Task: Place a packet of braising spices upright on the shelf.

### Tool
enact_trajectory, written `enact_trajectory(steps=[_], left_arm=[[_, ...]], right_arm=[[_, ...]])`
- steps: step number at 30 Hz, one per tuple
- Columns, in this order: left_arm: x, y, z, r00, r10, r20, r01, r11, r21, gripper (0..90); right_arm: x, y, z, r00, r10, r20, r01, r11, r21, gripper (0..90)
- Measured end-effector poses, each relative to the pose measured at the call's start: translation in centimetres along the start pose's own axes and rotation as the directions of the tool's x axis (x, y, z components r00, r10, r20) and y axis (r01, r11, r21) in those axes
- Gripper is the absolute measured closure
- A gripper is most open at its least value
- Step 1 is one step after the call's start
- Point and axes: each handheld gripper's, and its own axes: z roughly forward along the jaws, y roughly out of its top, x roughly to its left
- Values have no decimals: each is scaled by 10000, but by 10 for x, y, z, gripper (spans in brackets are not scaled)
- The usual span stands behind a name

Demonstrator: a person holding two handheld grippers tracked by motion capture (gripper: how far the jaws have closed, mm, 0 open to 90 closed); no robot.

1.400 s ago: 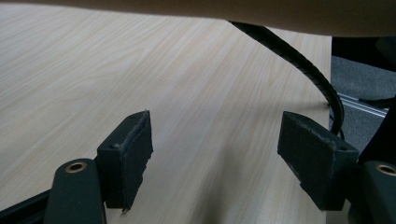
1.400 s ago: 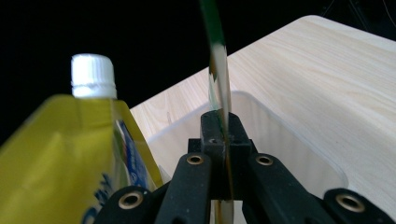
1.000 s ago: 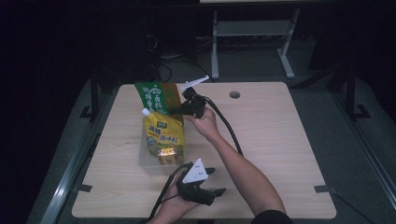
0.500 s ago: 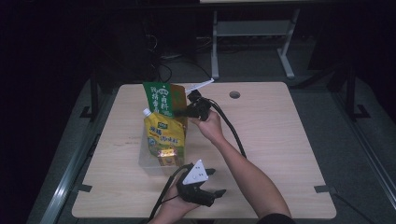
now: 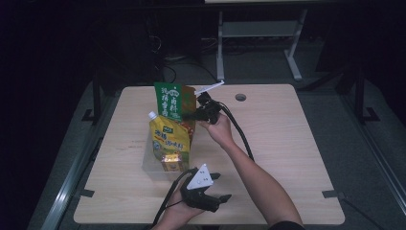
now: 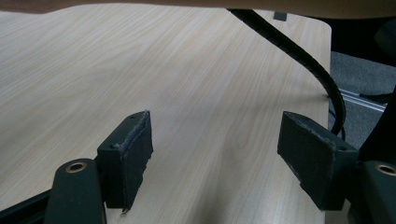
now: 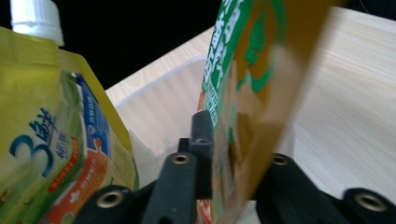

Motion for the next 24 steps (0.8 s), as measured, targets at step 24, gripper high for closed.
enact_trajectory(steps=[24], left_arm=[[0,1,2,9999,100,-20,-100,9999,-15,254]], right_arm=[[-9,-5,-52,9997,180,151,-185,9993,329,527]])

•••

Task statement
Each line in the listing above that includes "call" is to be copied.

Solution to this task
- Measured end-effector poses, each relative to the pose measured at the call's start: translation in centimetres along the start pose's own axes and rotation as the directions of the tool's x axis (x, y, z components r00, r10, r20) and y axis (r01, r11, r21) in those axes
- Step 1 is one step after the call's start

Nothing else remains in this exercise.